Yep. If you aren't using alignment you simply say that and don't use it. It's appearance in the stat block has absolutely no ability to force you to use it..
It has an ability to force me to read it if I want to use that monster. I can't just skip it the way I can a chapter.
So again, this is just an argument to remove every rule in the game. Every rule has people who don't like it and for whom the presence would make it worse(Iyv guess). Alignment is not special in this way.
Nope. It's an argument that the current situation is not an optional one. And alignment is especially morally toxic.
 


Maxperson

Morkus from Orkus
And yet it makes the drow and orc issues much much worse. And how do you make calling entire races evil not racist?
You don't need alignment to call an entire race evil OR to describe them in very racist and evil ways. Alignment isn't the culprit.
It has an ability to force me to read it if I want to use that monster. I can't just skip it the way I can a chapter.
I don't see a problem with that. Two letters shouldn't cause you any angst if you aren't using it.
Nope. It's an argument that the current situation is not an optional one. And alignment is especially morally toxic.
It fails at that and instead makes the argument that all rules should be done away with. Why should I have to read the horrid hit point, armor class, healing, resting or <insert problem rule here>?

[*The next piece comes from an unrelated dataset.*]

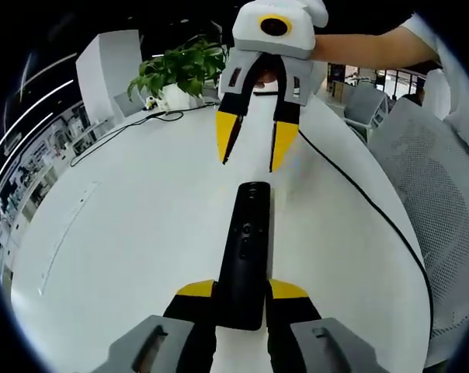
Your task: Press the specified remote control buttons in sequence, fully releasing each button before pressing the next.
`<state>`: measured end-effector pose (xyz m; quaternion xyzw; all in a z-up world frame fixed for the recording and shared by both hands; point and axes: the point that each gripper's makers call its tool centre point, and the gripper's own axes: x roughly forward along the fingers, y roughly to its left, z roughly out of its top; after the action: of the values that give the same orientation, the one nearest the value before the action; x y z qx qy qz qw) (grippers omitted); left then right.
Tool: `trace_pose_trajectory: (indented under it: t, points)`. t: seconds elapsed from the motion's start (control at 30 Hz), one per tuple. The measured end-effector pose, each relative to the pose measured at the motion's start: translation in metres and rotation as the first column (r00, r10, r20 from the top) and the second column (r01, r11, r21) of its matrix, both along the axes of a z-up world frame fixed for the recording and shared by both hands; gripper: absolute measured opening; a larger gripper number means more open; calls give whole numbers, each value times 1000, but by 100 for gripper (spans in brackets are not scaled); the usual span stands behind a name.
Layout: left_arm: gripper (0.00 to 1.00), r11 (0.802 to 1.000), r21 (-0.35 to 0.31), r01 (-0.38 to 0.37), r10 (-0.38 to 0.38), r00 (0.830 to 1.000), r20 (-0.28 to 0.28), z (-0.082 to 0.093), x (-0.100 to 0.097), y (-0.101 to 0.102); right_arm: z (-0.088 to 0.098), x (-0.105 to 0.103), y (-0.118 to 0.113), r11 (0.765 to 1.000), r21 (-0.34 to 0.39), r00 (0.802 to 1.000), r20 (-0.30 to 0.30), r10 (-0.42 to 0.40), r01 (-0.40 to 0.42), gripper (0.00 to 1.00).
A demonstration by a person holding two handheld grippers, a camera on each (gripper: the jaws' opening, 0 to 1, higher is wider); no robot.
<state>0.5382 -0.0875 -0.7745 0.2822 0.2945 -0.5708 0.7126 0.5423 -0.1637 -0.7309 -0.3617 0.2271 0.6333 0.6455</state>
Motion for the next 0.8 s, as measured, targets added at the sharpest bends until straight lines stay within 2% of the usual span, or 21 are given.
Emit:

And there's absolutely nothing inherently morally toxic with alignment. Not one shred. It's a tool like a screwdriver. If you individually choose to impale someone in the eye with a screwdriver(alignment), then it's you who are morally toxic, not the tool.

Edit: And we're saying to make it optional. Not do away with it. Who cares if the current system is optional or not. It's future books we are discussing.
 

Yaarel

Mind Mage
Sometimes players still write it on their character sheets, but I just ignore it, since it never comes up anyway.
Well, this is where alignment belongs, in the section that describes the personality of the player character. Alignment relates to ideal and flaw. When the players feel inspiration to do so, I prefer they write a sentence or two describing what actions the characters tend to do that correlates with their alignments.